* AIM OF THE TASK *
Nothing is needed except the lines below that run from the one with "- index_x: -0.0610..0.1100" through the one with "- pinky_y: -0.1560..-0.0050", repeated exactly.

* GIVEN INFORMATION *
════

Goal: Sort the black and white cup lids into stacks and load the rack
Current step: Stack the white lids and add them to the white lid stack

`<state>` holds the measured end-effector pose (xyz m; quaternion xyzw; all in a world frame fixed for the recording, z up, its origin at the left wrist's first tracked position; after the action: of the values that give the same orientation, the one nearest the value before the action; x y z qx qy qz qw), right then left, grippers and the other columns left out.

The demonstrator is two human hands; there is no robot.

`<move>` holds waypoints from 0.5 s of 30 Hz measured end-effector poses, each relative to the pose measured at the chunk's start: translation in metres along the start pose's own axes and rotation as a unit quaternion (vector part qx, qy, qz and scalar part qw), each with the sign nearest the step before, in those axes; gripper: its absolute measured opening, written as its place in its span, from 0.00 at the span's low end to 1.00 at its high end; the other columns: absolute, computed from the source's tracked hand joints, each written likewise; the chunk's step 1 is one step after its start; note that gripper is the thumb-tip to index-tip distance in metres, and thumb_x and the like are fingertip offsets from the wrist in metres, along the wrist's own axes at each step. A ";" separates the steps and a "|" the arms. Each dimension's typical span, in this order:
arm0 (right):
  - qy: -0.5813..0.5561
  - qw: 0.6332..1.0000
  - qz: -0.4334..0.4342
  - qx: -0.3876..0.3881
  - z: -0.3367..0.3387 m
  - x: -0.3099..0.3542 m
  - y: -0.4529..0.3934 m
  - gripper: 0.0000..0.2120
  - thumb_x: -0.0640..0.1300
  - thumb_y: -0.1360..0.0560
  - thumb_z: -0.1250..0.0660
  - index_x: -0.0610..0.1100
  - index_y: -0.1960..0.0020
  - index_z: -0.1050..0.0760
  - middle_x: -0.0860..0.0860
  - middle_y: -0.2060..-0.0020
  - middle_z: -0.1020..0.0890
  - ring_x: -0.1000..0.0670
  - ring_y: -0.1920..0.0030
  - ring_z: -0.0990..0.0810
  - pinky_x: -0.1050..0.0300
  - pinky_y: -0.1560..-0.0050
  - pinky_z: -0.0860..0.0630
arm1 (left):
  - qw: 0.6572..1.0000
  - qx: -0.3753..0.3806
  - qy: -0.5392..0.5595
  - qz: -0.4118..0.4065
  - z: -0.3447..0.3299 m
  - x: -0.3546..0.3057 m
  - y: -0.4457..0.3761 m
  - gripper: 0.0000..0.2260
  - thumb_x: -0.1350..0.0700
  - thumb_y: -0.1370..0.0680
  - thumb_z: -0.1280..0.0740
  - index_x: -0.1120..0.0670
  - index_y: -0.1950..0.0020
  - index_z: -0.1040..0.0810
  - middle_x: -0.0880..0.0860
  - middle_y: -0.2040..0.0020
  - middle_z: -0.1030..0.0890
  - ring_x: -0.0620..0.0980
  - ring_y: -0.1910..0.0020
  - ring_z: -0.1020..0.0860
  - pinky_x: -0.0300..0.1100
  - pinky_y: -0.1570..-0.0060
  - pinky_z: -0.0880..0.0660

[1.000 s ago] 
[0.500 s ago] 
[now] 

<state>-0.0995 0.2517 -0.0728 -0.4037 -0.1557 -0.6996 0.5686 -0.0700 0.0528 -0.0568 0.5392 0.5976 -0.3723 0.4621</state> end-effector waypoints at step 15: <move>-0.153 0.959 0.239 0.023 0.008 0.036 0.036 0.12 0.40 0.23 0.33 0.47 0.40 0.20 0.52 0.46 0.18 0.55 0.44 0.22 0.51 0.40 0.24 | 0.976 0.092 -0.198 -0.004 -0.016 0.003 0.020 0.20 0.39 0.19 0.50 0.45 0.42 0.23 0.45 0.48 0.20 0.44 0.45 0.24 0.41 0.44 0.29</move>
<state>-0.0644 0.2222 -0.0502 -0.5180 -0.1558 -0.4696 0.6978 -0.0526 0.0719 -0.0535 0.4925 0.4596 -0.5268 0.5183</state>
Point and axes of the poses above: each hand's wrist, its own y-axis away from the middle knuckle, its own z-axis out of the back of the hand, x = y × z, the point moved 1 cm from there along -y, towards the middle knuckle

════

* COMPLETED TASK *
  - index_x: -0.0610..0.1100
  - index_y: -0.1960..0.0020
  - index_z: -0.1050..0.0760
  - middle_x: -0.0860..0.0860
  - middle_y: -0.2060..-0.0020
  - middle_z: -0.1020..0.0890
  - ring_x: -0.1000..0.0670
  - ring_y: -0.1920..0.0030
  - ring_z: -0.0990..0.0810
  - pinky_x: -0.1050..0.0300
  - pinky_y: -0.1560..-0.0050

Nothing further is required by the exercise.